Simultanément, une deuxième vague d'exclusivité émergera — cette fois pour les matériaux. Les fabricants de substrats à noyau de verre (Corning, AGC, SKC) recevront des offres de contrats préférentiels avec TSMC en échange de la limitation des fournitures aux concurrents. TSMC n'obtiendra pas une exclusivité totale avec les géants mondiaux, mais pourra sécuriser un accès prioritaire et de meilleures conditions.
Les concurrents — Samsung et Intel — doivent présenter leurs propres feuilles de route d'emballage sur panneau avec des délais concrets pour les lignes pilotes d'ici août. Sinon, l'écart sera fixé à 2-3 ans, et le marché cessera de les considérer comme de véritables concurrents dans l'emballage avancé.
Les entreprises chinoises (JCET, Tongfu Microelectronics, Huatian Technology) accéléreront le développement de leurs propres technologies de panneau, mais sans accès aux processus matures de correction du gauchissement et aux substrats en verre, leurs produits seront positionnés pour le segment « en dessous de 5 champs de réticule » — c'est-à-dire la génération précédente de puces d'IA. TSMC leur laisse délibérément ce marché, concentrant CoPoS sur le segment 14+ où les marges sont les plus élevées.

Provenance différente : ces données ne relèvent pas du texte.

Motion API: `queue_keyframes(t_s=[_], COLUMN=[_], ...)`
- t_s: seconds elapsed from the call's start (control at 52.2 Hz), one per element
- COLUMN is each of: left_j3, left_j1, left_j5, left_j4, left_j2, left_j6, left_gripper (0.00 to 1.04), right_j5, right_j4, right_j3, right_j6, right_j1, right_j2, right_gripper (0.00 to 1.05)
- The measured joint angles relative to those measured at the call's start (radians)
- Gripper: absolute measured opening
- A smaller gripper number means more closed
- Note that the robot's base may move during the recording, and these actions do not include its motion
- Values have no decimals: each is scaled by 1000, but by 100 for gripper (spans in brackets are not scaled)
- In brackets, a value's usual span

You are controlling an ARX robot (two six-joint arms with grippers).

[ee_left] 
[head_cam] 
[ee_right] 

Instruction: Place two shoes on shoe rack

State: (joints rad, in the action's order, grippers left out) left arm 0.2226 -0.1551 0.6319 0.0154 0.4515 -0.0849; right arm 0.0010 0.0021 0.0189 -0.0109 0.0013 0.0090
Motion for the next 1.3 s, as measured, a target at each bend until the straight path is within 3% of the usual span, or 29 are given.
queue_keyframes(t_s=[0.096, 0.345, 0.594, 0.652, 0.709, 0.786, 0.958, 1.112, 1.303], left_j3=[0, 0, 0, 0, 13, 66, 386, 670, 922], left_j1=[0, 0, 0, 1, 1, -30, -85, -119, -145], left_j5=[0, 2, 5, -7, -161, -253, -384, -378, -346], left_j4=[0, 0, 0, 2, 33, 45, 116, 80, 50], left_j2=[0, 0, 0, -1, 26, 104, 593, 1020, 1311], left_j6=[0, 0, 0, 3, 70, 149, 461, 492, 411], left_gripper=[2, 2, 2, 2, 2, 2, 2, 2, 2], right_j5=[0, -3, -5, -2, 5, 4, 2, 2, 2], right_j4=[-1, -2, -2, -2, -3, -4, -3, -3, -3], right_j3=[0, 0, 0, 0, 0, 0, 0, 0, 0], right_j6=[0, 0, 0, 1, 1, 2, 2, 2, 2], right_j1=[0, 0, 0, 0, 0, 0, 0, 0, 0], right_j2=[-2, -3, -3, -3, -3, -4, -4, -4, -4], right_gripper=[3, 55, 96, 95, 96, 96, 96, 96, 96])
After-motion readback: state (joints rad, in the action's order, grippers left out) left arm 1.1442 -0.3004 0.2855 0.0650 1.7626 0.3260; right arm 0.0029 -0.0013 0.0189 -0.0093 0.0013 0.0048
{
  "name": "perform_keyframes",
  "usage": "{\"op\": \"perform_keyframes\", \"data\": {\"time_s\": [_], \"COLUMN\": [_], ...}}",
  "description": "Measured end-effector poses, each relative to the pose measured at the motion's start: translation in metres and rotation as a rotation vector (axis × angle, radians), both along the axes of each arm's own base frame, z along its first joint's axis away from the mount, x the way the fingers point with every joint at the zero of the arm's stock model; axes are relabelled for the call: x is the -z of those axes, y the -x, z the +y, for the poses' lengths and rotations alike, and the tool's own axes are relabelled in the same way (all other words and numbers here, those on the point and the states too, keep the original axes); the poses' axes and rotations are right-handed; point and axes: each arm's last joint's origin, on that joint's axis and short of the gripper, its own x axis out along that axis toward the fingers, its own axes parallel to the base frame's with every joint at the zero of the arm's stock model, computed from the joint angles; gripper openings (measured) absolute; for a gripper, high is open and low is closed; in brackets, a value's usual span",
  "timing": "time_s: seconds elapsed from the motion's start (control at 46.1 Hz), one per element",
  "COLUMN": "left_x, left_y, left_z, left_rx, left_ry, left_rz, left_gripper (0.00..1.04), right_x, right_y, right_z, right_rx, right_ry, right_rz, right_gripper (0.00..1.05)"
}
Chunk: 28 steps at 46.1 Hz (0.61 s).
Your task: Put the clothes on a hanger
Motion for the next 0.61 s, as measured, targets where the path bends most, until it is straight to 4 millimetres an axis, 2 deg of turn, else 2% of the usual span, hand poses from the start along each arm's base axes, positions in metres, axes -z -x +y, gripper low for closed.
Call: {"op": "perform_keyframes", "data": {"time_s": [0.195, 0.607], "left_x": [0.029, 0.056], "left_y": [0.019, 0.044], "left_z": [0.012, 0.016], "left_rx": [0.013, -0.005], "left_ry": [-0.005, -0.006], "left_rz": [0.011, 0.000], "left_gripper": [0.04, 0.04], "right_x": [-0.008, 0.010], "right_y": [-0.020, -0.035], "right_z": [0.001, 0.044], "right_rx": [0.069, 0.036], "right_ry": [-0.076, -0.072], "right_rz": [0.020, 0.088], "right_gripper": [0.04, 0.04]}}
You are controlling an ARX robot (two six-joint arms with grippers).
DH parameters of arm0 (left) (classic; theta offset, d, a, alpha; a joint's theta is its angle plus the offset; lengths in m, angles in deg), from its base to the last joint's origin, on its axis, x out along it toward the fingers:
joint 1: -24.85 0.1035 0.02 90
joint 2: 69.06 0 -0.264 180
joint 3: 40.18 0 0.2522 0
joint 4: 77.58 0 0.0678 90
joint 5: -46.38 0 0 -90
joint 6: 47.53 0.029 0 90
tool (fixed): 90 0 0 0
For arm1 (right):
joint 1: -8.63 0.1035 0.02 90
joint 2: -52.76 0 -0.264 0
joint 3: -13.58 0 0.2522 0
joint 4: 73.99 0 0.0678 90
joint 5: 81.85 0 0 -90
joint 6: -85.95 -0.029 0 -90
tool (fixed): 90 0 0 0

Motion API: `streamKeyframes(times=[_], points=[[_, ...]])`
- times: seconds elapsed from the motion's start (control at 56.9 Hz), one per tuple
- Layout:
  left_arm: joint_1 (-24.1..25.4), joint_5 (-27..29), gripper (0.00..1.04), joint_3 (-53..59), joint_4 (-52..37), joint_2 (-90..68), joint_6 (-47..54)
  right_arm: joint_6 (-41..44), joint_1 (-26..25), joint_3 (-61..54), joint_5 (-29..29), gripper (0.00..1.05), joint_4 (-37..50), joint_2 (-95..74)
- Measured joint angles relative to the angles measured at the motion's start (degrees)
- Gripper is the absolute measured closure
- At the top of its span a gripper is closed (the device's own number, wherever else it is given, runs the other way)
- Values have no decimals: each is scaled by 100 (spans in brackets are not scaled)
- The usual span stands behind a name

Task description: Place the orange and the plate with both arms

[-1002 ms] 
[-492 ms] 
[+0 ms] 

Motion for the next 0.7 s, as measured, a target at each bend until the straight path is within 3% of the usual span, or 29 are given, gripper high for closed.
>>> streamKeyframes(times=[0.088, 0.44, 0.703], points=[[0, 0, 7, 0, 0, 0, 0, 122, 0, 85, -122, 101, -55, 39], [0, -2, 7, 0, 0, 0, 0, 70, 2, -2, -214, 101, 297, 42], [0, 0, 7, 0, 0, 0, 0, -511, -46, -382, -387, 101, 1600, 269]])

La question stratégique la plus importante à l'horizon de 90 jours : NVIDIA décidera-t-elle de créer une chaîne d'approvisionnement d'emballage complètement indépendante de TSMC ? L'entreprise se diversifie déjà — LPU chez Samsung, Feynman visant CoPoS. Mais si les accords exclusifs de TSMC commencent à limiter réellement l'accès de NVIDIA aux innovations des concurrents, Jensen Huang devra faire un choix : accepter le monopole de TSMC et payer n'importe quel prix, ou investir des milliards de dollars dans un écosystème parallèle. La réponse à cette question déterminera l'équilibre des pouvoirs dans l'industrie des semi-conducteurs pour une décennie.